In our data project, we aimed to combine a massive taxi trip dataset with location information. However, we faced three big challenges:

1. **Data Size:** Our combined dataset had a staggering 709,262,227 entries. Handling such a huge dataset was tough.

2. **Limited Resources:** We didn't have unlimited computing power. Our computers struggled to process the large dataset, making the work slow.

3. **Data Growth:** The dataset kept growing, which made things even harder. It was like trying to solve a puzzle that kept getting bigger.

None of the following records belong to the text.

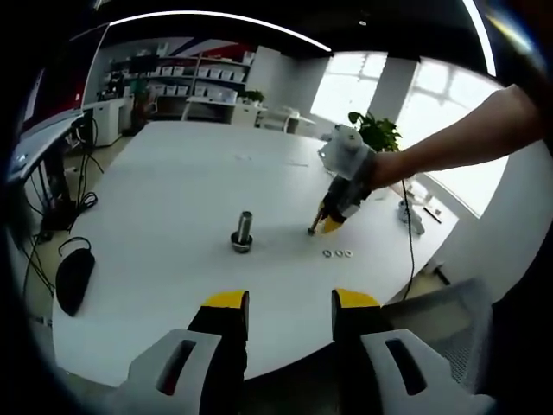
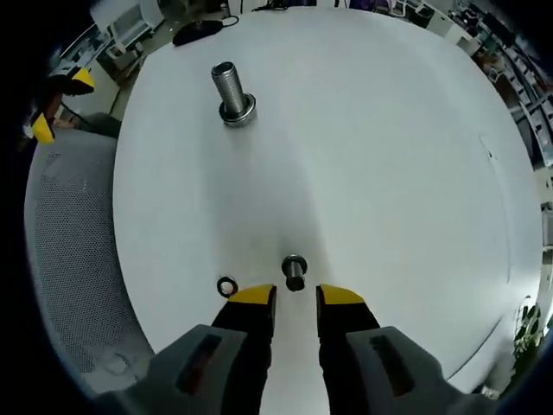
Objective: Place the washer onto the threaded stud by aligning its center hole with the stud, sliding it down to the base, and recovering from edge contact or off-axis alignment until the washer reaches the visible bottom stop.
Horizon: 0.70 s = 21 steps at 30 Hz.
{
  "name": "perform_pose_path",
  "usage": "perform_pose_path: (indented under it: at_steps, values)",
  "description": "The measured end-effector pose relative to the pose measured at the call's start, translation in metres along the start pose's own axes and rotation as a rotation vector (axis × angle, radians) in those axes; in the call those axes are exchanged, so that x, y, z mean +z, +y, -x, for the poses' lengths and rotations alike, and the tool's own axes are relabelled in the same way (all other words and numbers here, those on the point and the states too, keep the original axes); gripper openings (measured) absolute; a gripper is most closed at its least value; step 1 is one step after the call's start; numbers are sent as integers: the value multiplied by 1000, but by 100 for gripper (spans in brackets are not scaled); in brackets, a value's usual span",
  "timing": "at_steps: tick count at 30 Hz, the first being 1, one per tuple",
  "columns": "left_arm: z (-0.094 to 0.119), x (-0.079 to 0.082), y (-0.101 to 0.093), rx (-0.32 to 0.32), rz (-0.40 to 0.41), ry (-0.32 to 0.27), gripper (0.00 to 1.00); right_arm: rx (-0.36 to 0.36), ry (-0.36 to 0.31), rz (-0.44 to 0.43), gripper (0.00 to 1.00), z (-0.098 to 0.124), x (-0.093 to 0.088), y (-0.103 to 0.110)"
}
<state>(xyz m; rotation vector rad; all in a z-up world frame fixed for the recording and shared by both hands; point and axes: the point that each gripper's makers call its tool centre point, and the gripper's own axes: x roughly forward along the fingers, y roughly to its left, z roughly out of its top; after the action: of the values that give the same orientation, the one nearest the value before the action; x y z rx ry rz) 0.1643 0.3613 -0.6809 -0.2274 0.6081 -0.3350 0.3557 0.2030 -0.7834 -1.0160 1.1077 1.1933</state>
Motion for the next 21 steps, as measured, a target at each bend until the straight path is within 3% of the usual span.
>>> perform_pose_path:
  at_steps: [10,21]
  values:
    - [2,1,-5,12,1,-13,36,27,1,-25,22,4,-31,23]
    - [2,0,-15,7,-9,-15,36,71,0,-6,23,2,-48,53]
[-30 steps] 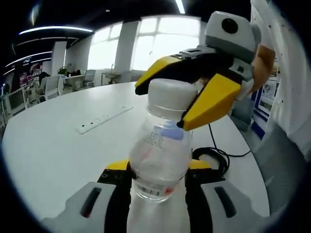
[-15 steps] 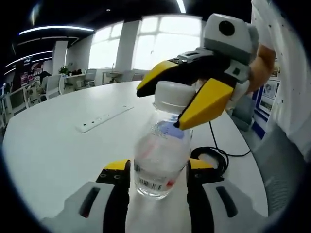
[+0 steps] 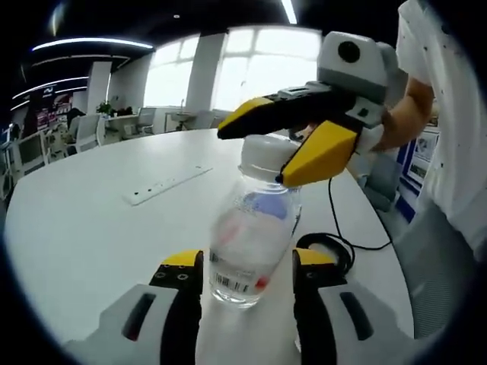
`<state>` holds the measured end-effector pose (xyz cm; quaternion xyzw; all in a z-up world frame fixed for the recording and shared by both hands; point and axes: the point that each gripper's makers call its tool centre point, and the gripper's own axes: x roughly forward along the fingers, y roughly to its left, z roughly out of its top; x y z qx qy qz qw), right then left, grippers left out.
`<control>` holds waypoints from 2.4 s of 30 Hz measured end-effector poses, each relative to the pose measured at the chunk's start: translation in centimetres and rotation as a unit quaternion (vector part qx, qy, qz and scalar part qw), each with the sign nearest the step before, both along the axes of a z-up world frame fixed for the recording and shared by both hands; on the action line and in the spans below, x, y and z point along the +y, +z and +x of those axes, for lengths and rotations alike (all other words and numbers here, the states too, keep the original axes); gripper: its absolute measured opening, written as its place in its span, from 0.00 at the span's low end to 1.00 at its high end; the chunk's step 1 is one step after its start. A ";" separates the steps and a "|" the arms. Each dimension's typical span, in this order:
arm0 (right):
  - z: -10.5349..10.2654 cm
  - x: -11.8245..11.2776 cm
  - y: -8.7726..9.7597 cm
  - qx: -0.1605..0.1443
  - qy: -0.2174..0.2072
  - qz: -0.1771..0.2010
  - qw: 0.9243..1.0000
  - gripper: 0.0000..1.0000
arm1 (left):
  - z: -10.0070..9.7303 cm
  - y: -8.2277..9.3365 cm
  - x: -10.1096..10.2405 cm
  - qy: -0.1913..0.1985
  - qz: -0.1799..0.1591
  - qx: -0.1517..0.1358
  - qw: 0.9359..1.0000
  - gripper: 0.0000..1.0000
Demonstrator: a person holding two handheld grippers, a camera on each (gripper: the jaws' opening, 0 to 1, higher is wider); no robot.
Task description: Arrange the tabletop items into an orderly group along one side of the table until the central work area is clear of visible clutter.
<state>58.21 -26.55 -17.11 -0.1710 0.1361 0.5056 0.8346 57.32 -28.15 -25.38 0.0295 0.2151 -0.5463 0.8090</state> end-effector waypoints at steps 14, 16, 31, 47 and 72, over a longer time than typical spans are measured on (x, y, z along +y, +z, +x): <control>-0.3 -0.6 0.3 0.014 -0.008 0.010 1.000 0.31 | -0.6 0.3 0.8 0.023 -0.002 0.005 1.000 0.51; -0.3 -0.5 0.5 0.010 -0.006 0.012 1.000 0.31 | -0.7 0.4 0.7 0.022 -0.001 0.005 1.000 0.50; -0.7 -1.2 1.5 0.010 0.000 0.029 1.000 0.35 | -0.6 1.6 1.3 0.033 0.000 0.000 0.999 0.50; -0.9 -2.7 2.4 0.032 0.055 0.040 0.997 0.39 | -2.2 3.7 2.4 0.058 0.006 0.000 0.998 0.53; -2.2 -1.8 2.8 0.078 0.194 0.045 0.977 0.46 | -7.4 7.8 3.8 0.146 0.000 0.022 0.989 0.76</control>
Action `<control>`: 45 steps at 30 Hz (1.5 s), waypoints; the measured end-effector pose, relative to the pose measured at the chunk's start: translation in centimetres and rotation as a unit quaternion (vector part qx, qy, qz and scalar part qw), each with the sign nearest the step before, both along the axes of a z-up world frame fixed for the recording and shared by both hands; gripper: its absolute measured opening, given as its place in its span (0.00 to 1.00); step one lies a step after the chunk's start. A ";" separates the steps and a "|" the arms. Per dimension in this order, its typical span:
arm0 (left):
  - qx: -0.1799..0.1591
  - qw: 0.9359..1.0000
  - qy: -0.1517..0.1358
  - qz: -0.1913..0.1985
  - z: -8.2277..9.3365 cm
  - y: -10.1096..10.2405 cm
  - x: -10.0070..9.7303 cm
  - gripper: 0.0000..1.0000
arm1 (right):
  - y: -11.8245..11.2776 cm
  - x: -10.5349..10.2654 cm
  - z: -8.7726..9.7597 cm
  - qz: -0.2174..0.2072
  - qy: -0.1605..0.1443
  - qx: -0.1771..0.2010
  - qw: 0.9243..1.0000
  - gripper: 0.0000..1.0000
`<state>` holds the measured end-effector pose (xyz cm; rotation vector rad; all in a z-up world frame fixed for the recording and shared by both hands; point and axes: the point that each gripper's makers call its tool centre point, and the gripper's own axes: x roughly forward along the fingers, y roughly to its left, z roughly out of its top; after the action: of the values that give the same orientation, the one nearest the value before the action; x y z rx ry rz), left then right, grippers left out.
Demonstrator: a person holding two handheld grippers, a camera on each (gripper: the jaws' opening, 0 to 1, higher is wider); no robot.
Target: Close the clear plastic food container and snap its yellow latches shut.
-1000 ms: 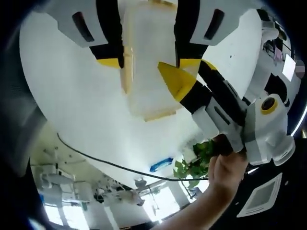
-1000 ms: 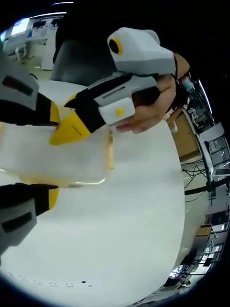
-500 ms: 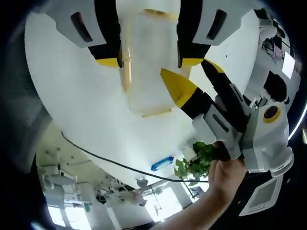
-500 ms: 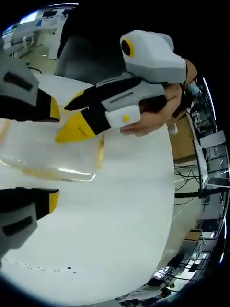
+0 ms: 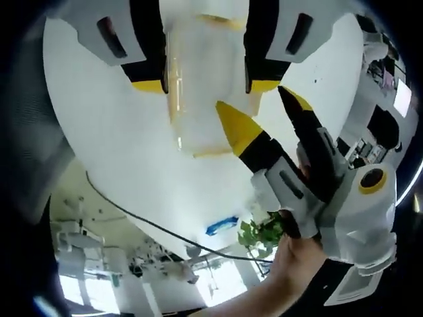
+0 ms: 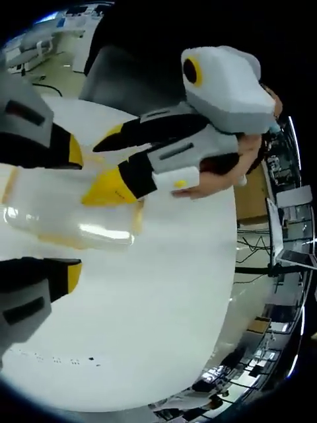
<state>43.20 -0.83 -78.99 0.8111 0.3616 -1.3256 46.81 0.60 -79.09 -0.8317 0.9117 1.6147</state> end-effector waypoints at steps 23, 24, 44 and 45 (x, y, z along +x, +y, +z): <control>-0.011 0.996 0.068 0.049 1.1 0.8 2.1 0.43 | -1.5 -1.9 1.2 -0.082 -0.020 0.021 0.996 0.50; -0.013 0.996 0.068 0.051 1.2 0.8 2.2 0.43 | -1.6 -1.8 1.3 -0.088 -0.023 0.023 0.996 0.50; -0.086 0.944 0.096 0.303 1.7 3.1 5.8 0.44 | -3.3 1.3 1.6 -0.415 -0.106 0.065 0.902 0.48; -0.081 0.943 0.097 0.308 1.4 3.0 5.6 0.45 | -3.0 1.1 1.7 -0.425 -0.100 0.073 0.897 0.47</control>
<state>48.84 2.15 -77.55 0.3760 0.5995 -0.8282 47.91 -2.44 -77.35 -0.3812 0.8257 0.7982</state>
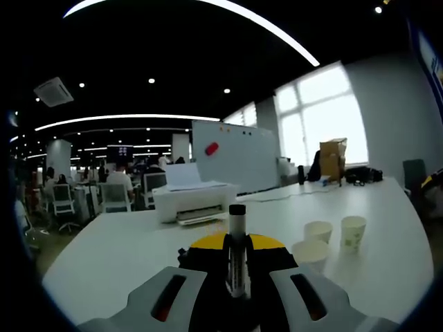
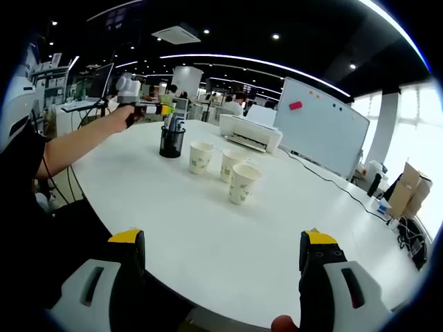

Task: Place the scattered laser pointers and whiteboard markers into the pen holder and stack the scattered paper cups together

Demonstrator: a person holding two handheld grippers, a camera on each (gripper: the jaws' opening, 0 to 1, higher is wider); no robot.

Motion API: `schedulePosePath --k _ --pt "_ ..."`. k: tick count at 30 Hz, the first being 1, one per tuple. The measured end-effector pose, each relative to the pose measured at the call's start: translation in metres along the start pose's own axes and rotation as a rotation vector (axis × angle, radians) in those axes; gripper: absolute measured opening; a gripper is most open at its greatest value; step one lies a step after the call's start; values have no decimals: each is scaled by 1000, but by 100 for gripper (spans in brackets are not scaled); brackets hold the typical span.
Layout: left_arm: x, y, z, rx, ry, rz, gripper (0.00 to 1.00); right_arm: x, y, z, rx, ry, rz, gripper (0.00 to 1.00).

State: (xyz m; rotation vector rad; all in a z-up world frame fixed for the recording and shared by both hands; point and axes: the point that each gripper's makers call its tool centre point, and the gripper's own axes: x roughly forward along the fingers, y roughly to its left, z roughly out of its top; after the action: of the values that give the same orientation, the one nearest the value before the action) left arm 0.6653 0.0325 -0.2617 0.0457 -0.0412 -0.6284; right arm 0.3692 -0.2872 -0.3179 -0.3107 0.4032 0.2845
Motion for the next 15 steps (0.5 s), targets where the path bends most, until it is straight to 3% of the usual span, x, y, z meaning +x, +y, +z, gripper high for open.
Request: schedulePosePath --k 15 --pt "0 -1 -11 -8 23 -2 15 -1 0 0 0 1 -3 87"
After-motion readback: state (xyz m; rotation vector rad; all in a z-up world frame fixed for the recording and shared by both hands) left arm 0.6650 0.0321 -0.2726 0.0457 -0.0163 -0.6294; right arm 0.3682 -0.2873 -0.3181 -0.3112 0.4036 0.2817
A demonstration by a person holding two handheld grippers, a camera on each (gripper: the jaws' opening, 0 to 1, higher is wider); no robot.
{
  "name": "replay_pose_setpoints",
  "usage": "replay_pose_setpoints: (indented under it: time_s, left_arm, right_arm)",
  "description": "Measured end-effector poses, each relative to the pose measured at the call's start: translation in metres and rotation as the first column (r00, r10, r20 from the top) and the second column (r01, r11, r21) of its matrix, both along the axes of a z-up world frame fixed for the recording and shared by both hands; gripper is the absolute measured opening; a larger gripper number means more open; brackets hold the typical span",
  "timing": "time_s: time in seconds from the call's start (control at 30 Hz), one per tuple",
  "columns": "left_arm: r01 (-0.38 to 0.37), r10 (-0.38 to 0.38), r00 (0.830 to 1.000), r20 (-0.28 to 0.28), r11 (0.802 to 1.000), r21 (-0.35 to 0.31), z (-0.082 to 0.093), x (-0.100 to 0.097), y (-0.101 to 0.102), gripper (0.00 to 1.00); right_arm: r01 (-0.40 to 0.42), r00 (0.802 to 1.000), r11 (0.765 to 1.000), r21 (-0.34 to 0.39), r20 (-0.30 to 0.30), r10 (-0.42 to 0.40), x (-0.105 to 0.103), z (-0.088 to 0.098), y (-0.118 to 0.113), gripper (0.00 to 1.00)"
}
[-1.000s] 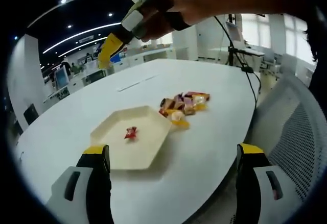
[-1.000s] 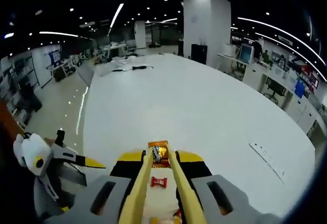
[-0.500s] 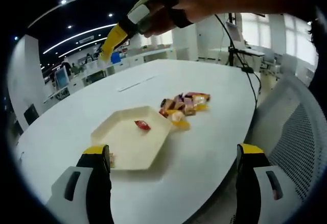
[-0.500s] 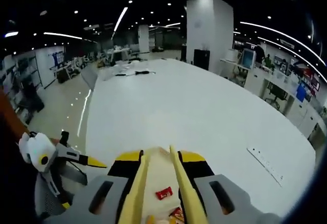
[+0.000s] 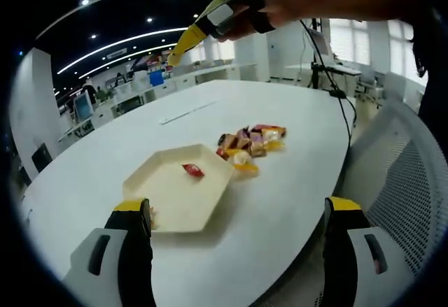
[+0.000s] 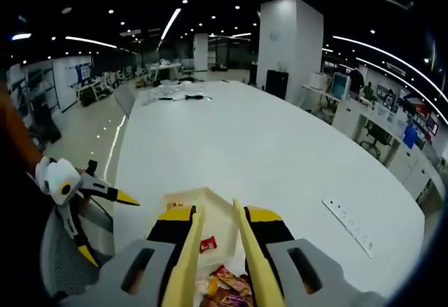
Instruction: Place the target food into the container with the food tongs after gripping and lifting it, then release it inside without dropping or visibly crushing the food.
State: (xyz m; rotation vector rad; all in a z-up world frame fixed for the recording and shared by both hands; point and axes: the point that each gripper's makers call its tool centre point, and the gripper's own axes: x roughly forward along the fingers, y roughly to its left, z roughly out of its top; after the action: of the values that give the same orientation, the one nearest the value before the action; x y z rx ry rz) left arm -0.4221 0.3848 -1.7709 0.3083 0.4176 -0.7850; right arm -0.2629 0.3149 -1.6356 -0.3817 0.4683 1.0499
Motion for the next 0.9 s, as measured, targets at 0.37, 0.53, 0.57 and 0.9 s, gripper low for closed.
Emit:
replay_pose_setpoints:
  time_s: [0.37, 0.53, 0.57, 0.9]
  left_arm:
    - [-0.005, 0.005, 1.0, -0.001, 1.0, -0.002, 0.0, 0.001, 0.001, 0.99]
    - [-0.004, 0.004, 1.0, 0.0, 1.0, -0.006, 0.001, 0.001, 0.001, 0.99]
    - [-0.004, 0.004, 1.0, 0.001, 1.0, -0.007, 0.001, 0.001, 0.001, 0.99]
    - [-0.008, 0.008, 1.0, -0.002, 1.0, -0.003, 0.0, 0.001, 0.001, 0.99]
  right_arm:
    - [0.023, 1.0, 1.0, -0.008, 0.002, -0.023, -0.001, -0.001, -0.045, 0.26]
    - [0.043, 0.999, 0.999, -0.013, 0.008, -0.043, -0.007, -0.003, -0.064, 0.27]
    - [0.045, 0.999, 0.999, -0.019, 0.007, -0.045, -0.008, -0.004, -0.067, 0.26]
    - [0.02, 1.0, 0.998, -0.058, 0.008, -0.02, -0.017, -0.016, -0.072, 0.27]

In simple terms, our problem wasn't the quality of the location data—it was the sheer size of our taxi dataset. This project taught us that working with big data is tough, even with the best tools.

In the end, we couldn't completely combine the location data. But we learned a lot about managing data, planning, and making the most of what we have. It's been an interesting journey, reminding us that big data is both challenging and full of exciting possibilities.